Tuesday, December 21, 2010

Where’s the harm in fake AIDS cures?

First of all, fake cures are a swindle. Many peddlers of bogus cures insist their clients avoid all other treatments, including antiretroviral medicines. By the time a patient realises the “cure” hasn’t worked, their prospects for successful antiretroviral treatment may well have diminished.
Fake cures may also cause direct harm to health. Finally, the promotion of fake AIDS cures undermines HIV prevention. Curing AIDS is generally taken to mean clearing the body of HIV, the virus that causes AIDS. Usually the infected cells produce numerous HIV particles and die soon afterwards. Unfortunately, not all infected cells behave the same way. Probably the most important problem is posed by “resting” CD4 cells. Current therapies cannot remove HIV’s genetic material from these cells.
A cure for AIDS must somehow remove every single one of the infected cells.

Many researchers believe the best hope for eradicating HIV infection lies in combining antiretroviral treatment with drugs that flush HIV from its hiding places. The idea is to force resting CD4 cells to become active, whereupon they will start producing new HIV particles. The activated cells should soon die or be destroyed by the immune system, and the antiretroviral medication should mop up the released HIV.

Early attempts to employ this technique used interleukin-2 (also known as IL-2 or by the brand name Proleukin). This chemical messenger tells the body to create more CD4 cells and to activate resting cells. Researchers who gave interleukin-2 together with antiretroviral treatment discovered they could no longer find any infected resting CD4 cells. But interleukin-2 failed to clear all of the HIV; as soon as the patients stopped taking antiretroviral drugs the virus came back again.1 2

Many researchers believe the best hope for eradicating HIV infection lies in combining antiretroviral treatment with drugs that flush HIV from its hiding places.

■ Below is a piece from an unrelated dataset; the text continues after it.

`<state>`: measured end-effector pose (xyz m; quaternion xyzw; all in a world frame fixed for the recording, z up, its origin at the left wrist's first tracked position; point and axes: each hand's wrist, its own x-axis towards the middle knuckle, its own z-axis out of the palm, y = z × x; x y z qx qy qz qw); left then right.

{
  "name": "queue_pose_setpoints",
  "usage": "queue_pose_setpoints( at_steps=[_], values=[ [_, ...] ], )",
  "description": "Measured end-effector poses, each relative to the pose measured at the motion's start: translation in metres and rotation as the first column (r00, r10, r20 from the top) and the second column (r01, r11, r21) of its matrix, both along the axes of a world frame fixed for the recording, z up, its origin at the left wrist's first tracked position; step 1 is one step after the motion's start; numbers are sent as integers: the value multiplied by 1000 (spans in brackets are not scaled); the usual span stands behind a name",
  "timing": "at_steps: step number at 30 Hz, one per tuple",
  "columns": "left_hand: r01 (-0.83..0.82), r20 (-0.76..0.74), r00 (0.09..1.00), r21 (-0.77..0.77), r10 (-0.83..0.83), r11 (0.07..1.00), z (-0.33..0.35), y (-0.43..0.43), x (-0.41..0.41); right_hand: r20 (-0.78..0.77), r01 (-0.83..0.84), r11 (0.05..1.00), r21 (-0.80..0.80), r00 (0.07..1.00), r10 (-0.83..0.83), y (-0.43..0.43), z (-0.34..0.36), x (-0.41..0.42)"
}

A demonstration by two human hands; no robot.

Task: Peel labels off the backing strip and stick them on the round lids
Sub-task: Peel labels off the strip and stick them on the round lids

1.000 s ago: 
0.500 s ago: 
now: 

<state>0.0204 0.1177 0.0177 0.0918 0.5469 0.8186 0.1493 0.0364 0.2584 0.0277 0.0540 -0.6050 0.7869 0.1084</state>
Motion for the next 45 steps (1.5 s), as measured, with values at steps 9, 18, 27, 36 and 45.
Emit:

The idea is to force resting CD4 cells to become active, whereupon they will start producing new HIV particles. This chemical messenger tells the body to create more CD4 cells and to activate resting cells. Researchers who gave interleukin-2 together with antiretroviral treatment discovered they could no longer find any infected resting CD4 cells. Scientists are now investigating chemicals that don’t activate all resting CD4 cells, but only the tiny minority that are infected with HIV.